Porting NetBSD userland, infrastructure improvements

2020-08-17

As noted previously, I have some issues with the complexity of GNU autotools and the bloat that it introduces into building what should be very simple programs. I pointed out coreutils as one of the worst offenders at that time, and have been exploring ways to either port coreutils to a simpler build system or outright replace the package.

In context, there is nothing particularly wrong with the utilities themselves and functionally they work as expected. One benefit that coreutils provide over almost every other implementation is improved localization. However, there is complexity that is at times not really justified. Let's take the utility program "true" as an example, whose sole purpose is to do nothing and exit with success. A simple C program can be constructed to perform this function perfectly well with the following code:

#include <stdio.h>
int main() { return 0; }

This simple code compiles to a 16k executable (stripped) and does everything that we need it to do. But we can do even better actually, with a single line shell script:

#!/bin/sh
exit 0

This little gem reads as a whopping 4k on disk on my machine and also fulfills exactly what we expect the program to do. So why exactly is the file true.c in coreutils 80 lines that compiles to a 40k executable after stripping?

I had at one point tried replacing coreutils and util-linux completely with the sbase and ubase packages from suckless.org. The main issue with doing this is that not all of the utilities are feature complete yet. They are fine for day to day use navigating around in a shell environment, but begin to fail when running scripts that are meant to be portable or building software, when an unsupported flag causes the utility call to fail with an error. I do have a branch containing the entirety of sbase and ubase with the source reconfigured to match our build tree layout of one program per directory, and building using hhl.cprog.mk.

I have always had a lot of admiration for BSD systems and ran FreeBSD as my main OS on several machines for a number of years. Too much is actually made of the differences between a BSD userland nad a GNU userland, as the vast majority of the time they are functionally equivalent. As mentioned previously, the GNU utilities have better localization. They also accept GNU long options. I have never found the lack of long options to be an issue; on the contrary short options are faster to type and are generally the go to choice for those familiar with the shell interface. Therefore I decided to start working on porting BSD userland to Linux with Glibc, using our HitchHiker build system. As there are a great many small utilities this is a process that isn't going to happen overnight, but has already yielded a surprising amount of success with modest effort.

There are a few projects already in place that do something similar, such as lobase, that approach the issues of missing functions and macros by creating a compatibility library and then linking the utilities to it. While this is a perfectly valid approach, it has the drawback of increasing code size somewhat. I have also found so far that simply removing macros that don't exist on a Glibc system is enough to get the code to compile with a simple gcc -Wall file.c. At other times one can simply translate from one function to another, for instance from strlcpy to strncpy, the latter which is available with Glibc and does very near the same thing.
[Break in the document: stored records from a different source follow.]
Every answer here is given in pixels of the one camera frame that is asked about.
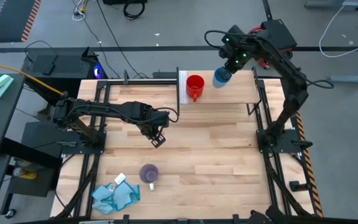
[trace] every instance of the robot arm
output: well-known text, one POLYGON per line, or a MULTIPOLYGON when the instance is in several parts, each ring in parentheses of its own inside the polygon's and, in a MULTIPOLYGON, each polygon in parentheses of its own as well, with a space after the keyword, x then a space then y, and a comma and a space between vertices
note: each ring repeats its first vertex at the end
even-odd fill
POLYGON ((147 139, 151 140, 154 147, 159 147, 165 142, 162 129, 169 126, 168 111, 155 110, 145 103, 135 101, 117 105, 73 98, 58 101, 53 122, 61 129, 72 129, 80 135, 85 144, 97 144, 98 130, 85 125, 80 120, 83 115, 119 118, 123 122, 134 124, 147 139))
POLYGON ((219 56, 228 60, 224 69, 218 70, 218 75, 228 81, 250 59, 263 58, 288 82, 288 96, 284 101, 283 111, 264 132, 264 143, 275 147, 282 138, 285 123, 295 115, 308 97, 307 79, 300 68, 296 68, 280 51, 296 45, 285 25, 281 21, 268 21, 262 27, 267 29, 252 34, 243 33, 238 26, 230 28, 222 38, 224 46, 219 51, 219 56))

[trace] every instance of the white sticker
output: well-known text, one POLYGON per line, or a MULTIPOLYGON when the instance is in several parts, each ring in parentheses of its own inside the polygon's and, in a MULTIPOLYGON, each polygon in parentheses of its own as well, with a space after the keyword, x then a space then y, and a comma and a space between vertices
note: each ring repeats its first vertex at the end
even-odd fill
POLYGON ((120 173, 115 179, 114 181, 119 185, 121 184, 122 181, 124 181, 126 178, 126 176, 123 173, 120 173))

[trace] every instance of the black floor mat
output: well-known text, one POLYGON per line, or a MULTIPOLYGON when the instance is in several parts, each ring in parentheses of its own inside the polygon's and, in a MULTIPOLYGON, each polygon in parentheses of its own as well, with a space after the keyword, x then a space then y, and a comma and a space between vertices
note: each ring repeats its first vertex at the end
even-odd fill
POLYGON ((0 9, 0 43, 26 41, 40 3, 41 0, 5 0, 0 9))

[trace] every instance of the gray floor
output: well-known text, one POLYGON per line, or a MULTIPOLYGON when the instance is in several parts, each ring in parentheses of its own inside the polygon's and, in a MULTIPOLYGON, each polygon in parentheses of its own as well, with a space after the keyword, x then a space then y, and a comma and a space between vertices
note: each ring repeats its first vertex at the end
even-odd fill
MULTIPOLYGON (((283 19, 300 46, 317 46, 327 23, 335 14, 330 10, 310 10, 302 0, 269 1, 274 18, 283 19)), ((205 45, 203 34, 209 29, 228 30, 233 24, 247 30, 265 20, 263 4, 259 0, 150 0, 144 15, 136 21, 127 21, 117 10, 102 5, 121 46, 205 45)), ((44 40, 53 47, 97 47, 96 39, 83 22, 71 19, 71 0, 42 1, 40 11, 25 43, 6 43, 0 47, 25 47, 35 40, 44 40)), ((86 20, 105 47, 116 46, 97 4, 90 0, 86 20)), ((211 35, 219 43, 221 37, 211 35)), ((331 26, 324 46, 358 45, 358 12, 342 12, 331 26)), ((120 74, 126 69, 133 77, 119 52, 107 52, 109 64, 120 74)), ((217 52, 126 52, 127 58, 138 70, 151 74, 158 70, 213 70, 224 63, 217 52)), ((23 53, 0 54, 0 63, 20 68, 23 53)), ((326 58, 319 52, 295 52, 292 59, 302 67, 311 80, 329 75, 358 75, 358 52, 341 58, 326 58)), ((277 75, 273 70, 259 70, 261 75, 277 75)), ((306 137, 314 142, 310 149, 314 175, 326 217, 358 218, 358 85, 337 85, 334 90, 311 87, 310 97, 301 109, 306 137)), ((17 107, 35 113, 46 105, 39 96, 23 91, 17 107)), ((16 141, 26 122, 34 121, 15 111, 7 137, 16 141)), ((4 196, 4 184, 0 194, 4 196)), ((25 222, 46 219, 53 194, 47 198, 15 195, 12 208, 18 214, 12 220, 0 216, 0 223, 25 222)))

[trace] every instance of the wooden tabletop
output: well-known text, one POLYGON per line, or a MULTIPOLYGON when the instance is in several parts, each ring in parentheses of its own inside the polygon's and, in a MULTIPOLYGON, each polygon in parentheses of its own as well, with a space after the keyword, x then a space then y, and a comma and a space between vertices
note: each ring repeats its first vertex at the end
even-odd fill
MULTIPOLYGON (((93 100, 96 82, 83 80, 78 98, 93 100)), ((265 80, 265 86, 272 118, 276 119, 284 100, 280 80, 265 80)), ((136 100, 154 108, 176 109, 177 105, 175 85, 114 85, 109 99, 110 103, 136 100)), ((83 117, 84 122, 89 120, 90 117, 83 117)), ((122 172, 127 183, 140 185, 140 201, 109 215, 93 210, 93 218, 122 219, 124 214, 131 219, 232 218, 233 214, 248 218, 251 210, 265 213, 271 204, 255 135, 256 117, 248 116, 245 104, 180 105, 179 122, 164 129, 167 141, 157 149, 132 124, 112 118, 107 118, 106 124, 106 150, 100 158, 96 185, 114 182, 122 172), (160 171, 154 192, 139 179, 139 169, 148 163, 160 171)), ((291 180, 304 183, 301 165, 287 154, 280 157, 287 187, 291 180)), ((63 203, 78 188, 82 160, 83 156, 77 155, 61 170, 57 194, 63 203)), ((276 191, 283 210, 278 187, 276 191)), ((293 195, 304 209, 313 212, 308 192, 293 195)), ((87 196, 86 192, 81 214, 85 214, 87 196)), ((62 209, 55 199, 51 216, 62 209)))
POLYGON ((222 85, 214 78, 214 71, 179 71, 180 104, 257 103, 259 96, 251 70, 239 70, 222 85), (186 81, 191 75, 204 79, 202 95, 196 102, 186 93, 186 81))
Without getting too further involved in the details, so far I have working copies of the utilities apply, banner, basename, cat, dirname, grep and tr taken from NetBSD. Grep was previously a separate package that has been removed. We previously already had the awesome pax utility imported from MirOS, and have now removed GNU tar in favor of a simlink to pax, which functions very well as a tar replacement. Additionally, the utilities true, false, and which have been replaced with one line shell scripts (which is a zsh builtin, which we can call from another shell with a one line zsh script).

The result so far is a mixed userland that is predominately composed of GNU utilities with a sprinkling of BSD licensed utilities thrown in. The endgame is to replace the bulk of the GNU utilities with ports of the BSD versions, including many utilities such as apply, banner and pax that do not traditionally even exist on a Linux system. I may supplement this over time with utilities taken from sbase, ubase, or lobase as difficulties are encountered in porting the NetBSD utils, but would like to do as much straight porting against the actual system libraries as possible, as opposed to linking against compatibility libraries.

On to the build tree infrastructure improvements mentioned in the post title. A few posts back I mentioned standardizing the way that we handle packages that need extra steps beyond "make install". Similarly, I'm working on simplifying the use of build systems other than autotools. One feature of autotools that we leverage by default is that we can build outside of the source tree in a separate object directory. This is the default, but not all packages support this. There are even a few packages out there that mostly mimic autotools from an end user perspective, having a home-brewed configure script, but generally do not support building in an object directly. So now by simply setting the variable ${no_objdir} we can handle those cases in a unified way, and our build system knows that ${objdir}/.dirstamp is not a dependency of the configuration stage for instance.

Additionally, some packages eschew any kind of configuration step entirely and build just by running make. We now handle this in a more unified manner as well, rather than on a per-package basis, by setting ${use_configure} to false.

These changes are minor, but are going to go a long way towards implementing a ports tree with a more concise and understandable codebase.


Tags for this post:

NonGNU Porting